Twenty-eight patients (age 59 ± 15 years, 17 males/11 females) with Stages 2 and 3 CKD were switched from a regular (basal) (60.0 g/24 h) to a low (12.0 g/24 h) fructose diet for 6 weeks, followed by a resumption of their regular diet for another 6 weeks. Diet was monitored by a dietician. At the baseline, low- and regular-fructose diet ambulatory blood pressure (BP) was measured and blood sampled for renal function (creatinine), inflammatory markers, fasting glucose and insulin and serum uric acid. Twenty-four-hour urine collections were also obtained for creatinine, uric acid, monocyte chemotatic protein-1, transforming growth factor-beta and N-acetyl-beta-D-glucosaminidase.
The low-fructose diet tended to improve BP for the whole group (n = 28), while significant reduction of BP was only seen in dippers (n = 20) but not in non-dippers (n = 8). No effects on estimated glomerular filtration rate (eGFR) or proteinuria were observed. Serum uric acid was lowered non-significantly with low-fructose diet (7.1 ± 1.3 versus 6.6 ± 1.0 mg/dL, P < 0.1), whereas a significant decrease in fasting serum insulin was observed (11.2 ± 6.1 versus 8.2 ± 2.9 mIU/mL, P < 0.05) and the reduction persisted after return to the regular diet. A slight but not significant reduction in urinary uric acid and fractional uric acid excretion was observed while the patients were on the low fructose diet. The low-fructose diet also decreased high sensitivity C-reactive protein (hsCRP) (4.3 ± 4.9 versus 3.3 ± 4.5 mg/L; P < 0.01) and soluble intercellular adhesion molecule (sICAM) (250.9 ± 59.4 versus 227 ± 50.5 ng/mL; P < 0.05). The hsCRP returned to baseline with resumption of the regular diet, whereas the reduction in sICAM persisted.

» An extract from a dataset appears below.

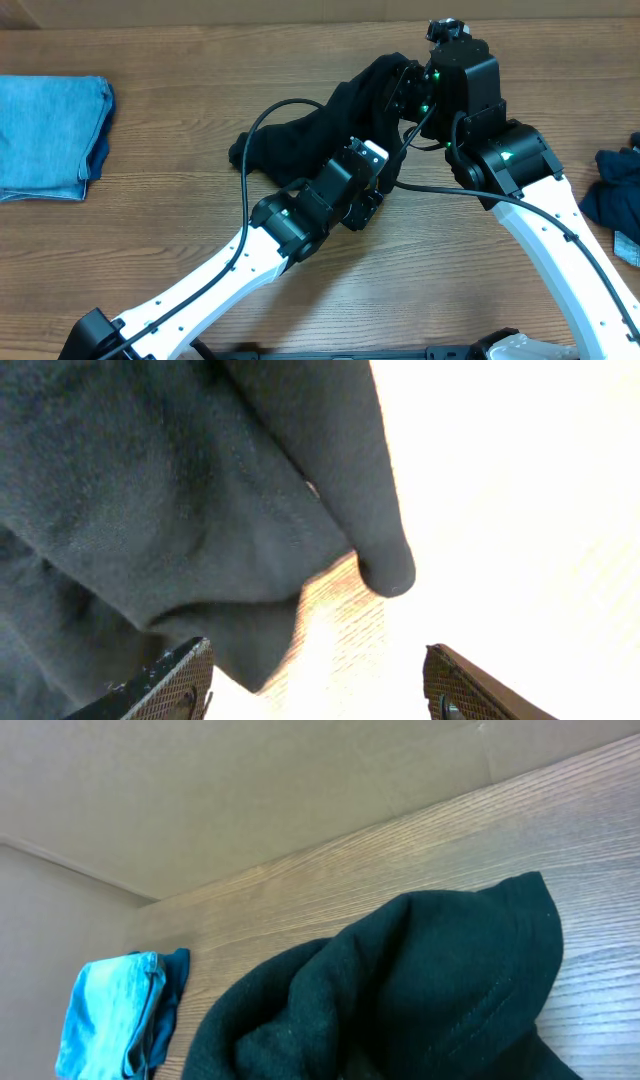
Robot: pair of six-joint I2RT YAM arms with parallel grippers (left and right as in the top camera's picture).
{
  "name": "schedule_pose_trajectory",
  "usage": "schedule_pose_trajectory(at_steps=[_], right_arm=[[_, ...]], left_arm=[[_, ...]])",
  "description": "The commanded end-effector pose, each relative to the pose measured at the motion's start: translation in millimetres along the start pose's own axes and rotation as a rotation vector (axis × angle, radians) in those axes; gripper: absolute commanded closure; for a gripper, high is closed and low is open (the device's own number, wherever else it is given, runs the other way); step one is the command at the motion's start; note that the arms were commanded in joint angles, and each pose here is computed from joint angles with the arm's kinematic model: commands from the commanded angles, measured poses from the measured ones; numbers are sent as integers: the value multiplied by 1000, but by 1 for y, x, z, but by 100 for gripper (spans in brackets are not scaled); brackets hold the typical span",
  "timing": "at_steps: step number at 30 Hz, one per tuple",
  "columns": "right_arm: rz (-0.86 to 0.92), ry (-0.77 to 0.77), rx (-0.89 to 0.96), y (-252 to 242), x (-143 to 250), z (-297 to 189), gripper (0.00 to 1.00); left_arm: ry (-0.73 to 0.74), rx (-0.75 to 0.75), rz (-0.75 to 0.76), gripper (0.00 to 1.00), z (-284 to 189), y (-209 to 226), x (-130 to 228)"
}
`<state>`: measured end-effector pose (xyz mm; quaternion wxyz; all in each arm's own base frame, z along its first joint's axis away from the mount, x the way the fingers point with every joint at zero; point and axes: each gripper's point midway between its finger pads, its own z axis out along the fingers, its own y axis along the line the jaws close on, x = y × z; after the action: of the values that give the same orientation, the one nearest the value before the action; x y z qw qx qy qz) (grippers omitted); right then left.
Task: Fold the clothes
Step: 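Push the left gripper into the garment toward the right gripper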
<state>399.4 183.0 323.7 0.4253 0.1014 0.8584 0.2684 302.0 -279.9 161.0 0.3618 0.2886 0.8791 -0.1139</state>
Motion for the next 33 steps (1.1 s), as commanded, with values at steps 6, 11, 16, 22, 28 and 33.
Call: schedule_pose_trajectory(at_steps=[6,11,16,22,28,33], right_arm=[[-6,-51,-95,34,-27,-28,96],[-12,-63,-129,47,-38,-42,96],[-36,-66,-148,57,-47,-59,96],[-41,-72,-151,61,-52,-71,96],[-40,-62,-139,59,-50,-70,96],[-40,-58,-152,61,-49,-70,96]], left_arm=[[-5,-71,-13,29,13,11,0],[-11,-141,-12,27,11,23,0],[-19,-165,-14,27,11,27,-2],[-24,-193,-25,27,10,31,-3],[-44,-186,-61,32,10,30,-7],[-71,-122,-84,29,11,19,-14]])
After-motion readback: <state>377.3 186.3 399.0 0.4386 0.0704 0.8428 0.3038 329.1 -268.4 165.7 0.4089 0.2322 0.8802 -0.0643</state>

Low-fructose diet in subjects with CKD can reduce inflammation with some potential benefits on BP. This pilot study needs to be confirmed by a larger clinical trial to determine the long-term benefit of a low-fructose diet compared to other diets in subjects with CKD.
果糖在实验模型和人类中与高血压、高尿酸血症和炎症密切相关。然而,低果糖饮食对慢性肾脏病(CKD)患者炎症、高尿酸血症和肾脏疾病进展的影响尚未得到评估。

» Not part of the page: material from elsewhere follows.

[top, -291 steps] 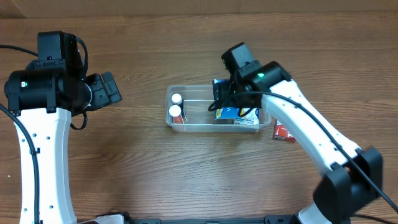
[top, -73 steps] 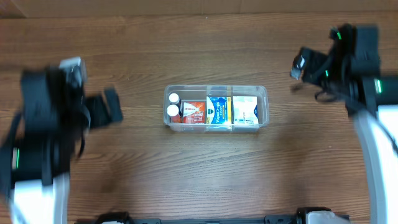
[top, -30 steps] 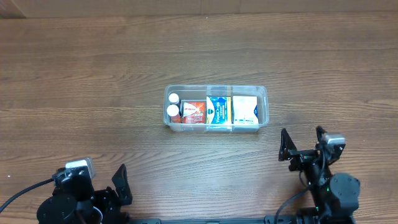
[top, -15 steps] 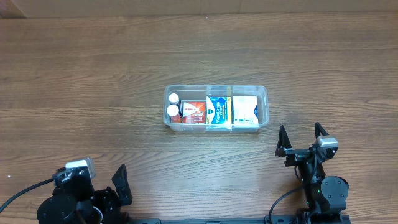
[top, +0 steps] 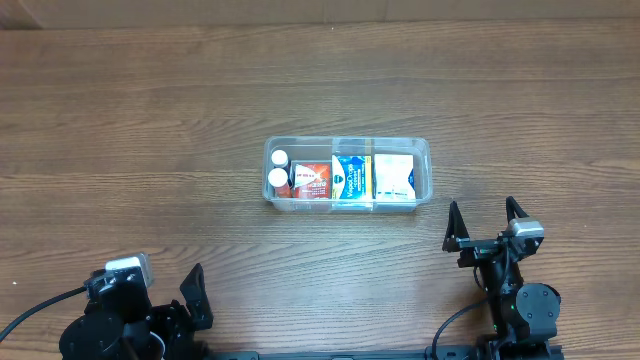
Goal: Pack container
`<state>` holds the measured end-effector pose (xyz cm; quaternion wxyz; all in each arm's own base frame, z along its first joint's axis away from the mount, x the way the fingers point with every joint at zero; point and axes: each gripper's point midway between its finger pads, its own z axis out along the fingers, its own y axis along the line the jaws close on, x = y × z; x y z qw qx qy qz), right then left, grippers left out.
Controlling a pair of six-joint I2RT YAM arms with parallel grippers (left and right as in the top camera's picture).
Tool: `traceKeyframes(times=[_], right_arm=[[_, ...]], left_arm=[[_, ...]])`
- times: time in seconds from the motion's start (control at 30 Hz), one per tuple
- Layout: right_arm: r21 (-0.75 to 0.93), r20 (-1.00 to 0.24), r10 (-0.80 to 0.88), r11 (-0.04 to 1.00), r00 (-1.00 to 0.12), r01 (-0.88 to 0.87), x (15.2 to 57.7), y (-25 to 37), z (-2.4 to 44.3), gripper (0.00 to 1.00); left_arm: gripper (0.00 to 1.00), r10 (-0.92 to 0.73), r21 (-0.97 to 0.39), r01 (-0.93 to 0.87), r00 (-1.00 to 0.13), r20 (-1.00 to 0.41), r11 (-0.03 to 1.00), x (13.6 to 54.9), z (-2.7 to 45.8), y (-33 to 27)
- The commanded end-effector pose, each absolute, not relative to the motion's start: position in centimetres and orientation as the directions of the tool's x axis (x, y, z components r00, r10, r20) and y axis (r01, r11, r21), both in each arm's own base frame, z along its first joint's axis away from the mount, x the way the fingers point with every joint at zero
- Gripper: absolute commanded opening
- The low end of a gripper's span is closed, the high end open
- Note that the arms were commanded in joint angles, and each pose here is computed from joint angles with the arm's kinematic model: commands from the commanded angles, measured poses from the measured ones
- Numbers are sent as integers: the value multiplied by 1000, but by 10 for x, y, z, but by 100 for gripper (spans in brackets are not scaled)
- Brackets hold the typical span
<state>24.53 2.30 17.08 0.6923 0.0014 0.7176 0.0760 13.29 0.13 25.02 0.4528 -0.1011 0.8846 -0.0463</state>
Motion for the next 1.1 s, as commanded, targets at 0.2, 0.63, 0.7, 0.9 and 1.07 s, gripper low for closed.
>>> traceKeyframes(times=[0.2,0.63,0.7,0.9,1.07], right_arm=[[104,-994,101,989,-35,-108,245,24,170,100],[104,-994,101,989,-35,-108,245,24,170,100],[104,-994,101,989,-35,-108,245,24,170,100],[104,-994,101,989,-35,-108,245,24,170,100],[104,-994,101,989,-35,-108,245,24,170,100]], left_arm=[[100,-236,-191,-139,-562,-793,972,133,251,0],[100,-68,-53,-56,-315,-946,997,202,192,9],[100,-64,-53,-51,-240,-969,997,215,187,10],[100,-47,-48,-46,12,-999,998,245,184,13],[100,-53,-49,-58,-79,-995,997,246,155,14]])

28 名年龄为 59 ± 15 岁(17 名男性/11 名女性)的 CKD 2 期和 3 期患者从常规(基础)(60.0 g/24 h)饮食改为低(12.0 g/24 h)果糖饮食 6 周,然后再恢复常规饮食 6 周。饮食由营养师监测。在基线时,测量低果糖和常规果糖饮食的动态血压(BP)并采集血液样本来检测肾功能(肌酐)、炎症标志物、空腹血糖和胰岛素以及血清尿酸。还收集 24 小时尿液样本来检测肌酐、尿酸、单核细胞趋化蛋白-1、转化生长因子-β和 N-乙酰-β-D-氨基葡萄糖苷酶。
低果糖饮食倾向于改善全组的 BP(n = 28),而仅在夜间血压下降者(n = 20)中观察到 BP 的显著降低,而非夜间血压下降者(n = 8)中则未观察到。低果糖饮食对估计肾小球滤过率(eGFR)或蛋白尿没有影响。血清尿酸水平略有但无统计学意义的降低(7.1 ± 1.3 与 6.6 ± 1.0 mg/dL,P < 0.1),而空腹血清胰岛素水平显著降低(11.2 ± 6.1 与 8.2 ± 2.9 mIU/mL,P < 0.05),且在恢复常规饮食后仍持续降低。在患者接受低果糖饮食时,尿液尿酸和尿酸排泄分数略有但无统计学意义的降低。低果糖饮食还降低了高敏 C 反应蛋白(hsCRP)(4.3 ± 4.9 与 3.3 ± 4.5 mg/L;P < 0.01)和可溶性细胞间黏附分子(sICAM)(250.9 ± 59.4 与 227 ± 50.5 ng/mL;P < 0.05)。恢复常规饮食后 hsCRP 恢复至基线水平,而 sICAM 的降低则持续存在。
CKD 患者的低果糖饮食可降低炎症,对血压可能有一定益处。这项初步研究需要通过更大规模的临床试验来证实,以确定与其他饮食相比,低果糖饮食在 CKD 患者中的长期益处。